Instructions for the task:
Select all lines in the records that include "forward".

(Dataset items)

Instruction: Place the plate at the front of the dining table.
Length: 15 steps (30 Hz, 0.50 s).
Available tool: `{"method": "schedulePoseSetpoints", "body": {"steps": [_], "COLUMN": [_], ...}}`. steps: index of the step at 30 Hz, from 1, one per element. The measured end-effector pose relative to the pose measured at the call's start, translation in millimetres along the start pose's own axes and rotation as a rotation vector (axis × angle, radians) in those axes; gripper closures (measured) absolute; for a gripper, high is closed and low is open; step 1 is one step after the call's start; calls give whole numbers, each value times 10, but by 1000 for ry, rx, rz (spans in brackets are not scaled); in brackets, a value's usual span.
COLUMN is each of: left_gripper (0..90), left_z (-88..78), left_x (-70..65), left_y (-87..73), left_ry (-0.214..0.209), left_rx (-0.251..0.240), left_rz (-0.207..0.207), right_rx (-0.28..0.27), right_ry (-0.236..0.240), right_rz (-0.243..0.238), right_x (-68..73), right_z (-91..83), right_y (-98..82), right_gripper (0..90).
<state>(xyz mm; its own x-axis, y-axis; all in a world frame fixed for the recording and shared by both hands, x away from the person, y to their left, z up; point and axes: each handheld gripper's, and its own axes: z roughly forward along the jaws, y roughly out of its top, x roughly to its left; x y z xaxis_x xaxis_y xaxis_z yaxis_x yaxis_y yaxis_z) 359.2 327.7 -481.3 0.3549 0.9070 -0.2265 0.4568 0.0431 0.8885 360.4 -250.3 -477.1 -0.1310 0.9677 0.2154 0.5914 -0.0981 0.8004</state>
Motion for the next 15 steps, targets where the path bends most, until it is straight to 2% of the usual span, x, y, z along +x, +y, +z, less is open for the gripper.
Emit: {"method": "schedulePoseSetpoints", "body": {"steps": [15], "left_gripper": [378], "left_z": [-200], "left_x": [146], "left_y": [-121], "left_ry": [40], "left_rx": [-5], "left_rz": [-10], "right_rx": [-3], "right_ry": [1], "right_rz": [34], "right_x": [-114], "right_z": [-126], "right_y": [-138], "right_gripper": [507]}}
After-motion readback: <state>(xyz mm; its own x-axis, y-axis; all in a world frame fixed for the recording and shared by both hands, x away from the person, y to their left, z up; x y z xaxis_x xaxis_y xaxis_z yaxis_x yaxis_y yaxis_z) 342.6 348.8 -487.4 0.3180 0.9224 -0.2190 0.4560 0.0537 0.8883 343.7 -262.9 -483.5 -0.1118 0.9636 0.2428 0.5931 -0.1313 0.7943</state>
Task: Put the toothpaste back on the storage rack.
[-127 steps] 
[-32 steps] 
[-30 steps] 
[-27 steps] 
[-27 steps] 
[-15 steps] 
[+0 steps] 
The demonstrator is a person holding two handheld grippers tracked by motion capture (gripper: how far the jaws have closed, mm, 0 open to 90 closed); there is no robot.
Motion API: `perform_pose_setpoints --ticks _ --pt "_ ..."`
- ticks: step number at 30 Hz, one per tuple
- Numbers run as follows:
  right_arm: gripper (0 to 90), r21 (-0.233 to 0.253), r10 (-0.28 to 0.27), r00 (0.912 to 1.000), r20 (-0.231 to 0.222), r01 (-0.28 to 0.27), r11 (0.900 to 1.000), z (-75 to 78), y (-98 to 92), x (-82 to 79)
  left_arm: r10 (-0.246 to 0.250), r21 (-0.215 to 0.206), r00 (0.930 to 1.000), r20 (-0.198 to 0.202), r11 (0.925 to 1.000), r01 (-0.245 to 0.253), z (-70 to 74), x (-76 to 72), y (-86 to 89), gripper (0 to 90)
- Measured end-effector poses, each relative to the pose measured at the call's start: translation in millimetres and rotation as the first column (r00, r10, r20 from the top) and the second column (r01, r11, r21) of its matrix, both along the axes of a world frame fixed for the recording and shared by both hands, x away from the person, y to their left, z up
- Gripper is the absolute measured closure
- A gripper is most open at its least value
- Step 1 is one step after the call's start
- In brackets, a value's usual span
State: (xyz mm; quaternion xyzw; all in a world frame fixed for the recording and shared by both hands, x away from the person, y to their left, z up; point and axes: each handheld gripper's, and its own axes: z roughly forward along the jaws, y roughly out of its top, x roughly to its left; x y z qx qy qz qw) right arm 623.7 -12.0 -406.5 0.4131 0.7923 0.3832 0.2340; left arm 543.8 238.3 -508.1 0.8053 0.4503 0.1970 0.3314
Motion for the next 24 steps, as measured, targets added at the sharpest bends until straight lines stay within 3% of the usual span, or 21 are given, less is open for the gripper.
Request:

Solution for this exercise:
<state>(xyz mm; its own x-axis, y-axis; all in a world frame fixed for the recording and shared by both hands, x away from the person, y to their left, z up; point and axes: each handheld gripper's, and its own axes: z roughly forward along the jaws, y roughly out of its top, x roughly to its left; x y z xaxis_x xaxis_y xaxis_z yaxis_x yaxis_y yaxis_z) 359.2 327.7 -481.3 0.3549 0.9070 -0.2265 0.4568 0.0431 0.8885 360.4 -250.3 -477.1 -0.1310 0.9677 0.2154 0.5914 -0.0981 0.8004</state>
State: (xyz mm; quaternion xyzw; all in a world frame fixed for the recording and shared by both hands, x away from the person, y to their left, z up; point and axes: each handheld gripper's, and its own axes: z roughly forward along the jaws, y roughly out of its top, x roughly to its left; x y z qx qy qz qw) right arm 623.7 -12.0 -406.5 0.4131 0.7923 0.3832 0.2340; left arm 543.8 238.3 -508.1 0.8053 0.4503 0.1970 0.3314

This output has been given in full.